Yes, You Can Run a Dark Factory on Your Codebase
What works today, what arrives next, and how to start this week.
I keep meeting CTOs and engineering leads who have read about the dark software factory, and who have looked at one or two writeups, and who have come away with the impression that this is something other companies do. Not their company, and not their codebase and not their team - it is impossible. I think they are wrong, and the reason I am writing this is that the same conversation has stalled at the same point with enough different people that I want to put the answer down in a form I can point at.
The short version: yes, you can run this on your codebase. The recipe is lighter than the existing writeups make it look, and the categories of work where it already produces good results cover something I estimate to be half of what most engineering teams ship. The way forward across the next five years extends the possibilities every year, and the teams that start now compound on it.
I should also say upfront that we build a dark-factory harness for a living, which means I have a commercial interest in you adopting the pattern. I am still going to tell you when it does not work right now.
A dark software factory is a setup where AI agents read intent (e.g. a ticket), write the code and run the tests, and push to production and where humans do not review the code line by line. The name borrows from lights-out manufacturing, where robots run the production floor and the lights can stay off because nobody is on it. In the software version the humans move to the beginning and end of the pipeline. They decide what to build, they set the policy the factory has to obey, and they look at the outcomes and decide whether what shipped is good enough. The writing of the code is the machine’s job. I have written some longer pieces on dark factories, and they are linked at the bottom of this one if you want the background.
Let’s spend some time on what works today. I think this is where CTOs underestimate their environment. Dark factories can produce working results for the following kinds of work, against the harness infrastructure most teams already have. These are bread and butter (often inward looking) of engineering work.
-
Integrations, API clients, and SDKs. The spec is the upstream, the API documentation is the contract, and your existing integration tests against that service are the grader. Most teams already have these tests, and you have most of the parts already.
-
Migrations and refactors. A migration is a particularly clean case because the old behaviour is the specification for the new behaviour, and the outputs of the previous system grade whether the new system is doing the right thing. Database migrations, framework upgrades, language version bumps, and the long backlog of “rewrite this in the new style” tickets all live here. Migrations are often boring, often urgent, and often the place where senior engineers spend time they should be spending on something else.
-
Internal APIs and CRUD on well-typed schemas.

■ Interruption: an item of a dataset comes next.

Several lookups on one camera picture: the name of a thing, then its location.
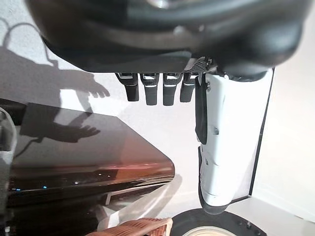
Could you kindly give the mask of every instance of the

When you have a schema, the schema is the contract and the contract is the grader.
-
Codegen from formal specifications. OpenAPI, GraphQL, protobuf, JSON Schema. The specification is machine-readable, and the gap between specification and implementation is exactly the gap the factory was built to close. If you are already using these formats, you are most of the way there.
-
Infrastructure as code and policy. Cloud APIs are well-documented, the desired state is declarative, and your security policy is itself a kind of specification. Terraform, Pulumi, Kubernetes manifests, IAM policy, and the operational glue around them all work well, and the audit trail the factory leaves is often cleaner than what humans produce under deadline pressure.
-
Bug fixes with a reproducing test. I want to flag this one because most teams overlook it. When you have a failing test that reproduces a bug, the test is the grader by definition, and the factory’s job is to make it pass without breaking the rest of the suite. The backlog of bugs-with-reproductions is long in almost every codebase I see, and the factory can chew through it in the background while the humans work on harder things.
-
Parsers, serializers, and format converters. Input/output pairs grade the work, and they are usually easy to assemble from real data.
Add these seven categories up honestly for a typical SaaS company and they cover something between forty and sixty percent of what the engineering team ships. This is the part of the conversation that gets lost when the category is discussed through its flagship examples. The pattern is not aiming at a narrow industry niche. It is aiming at the unglamorous middle of the codebase where most of the work actually lives, and that middle is where it works today.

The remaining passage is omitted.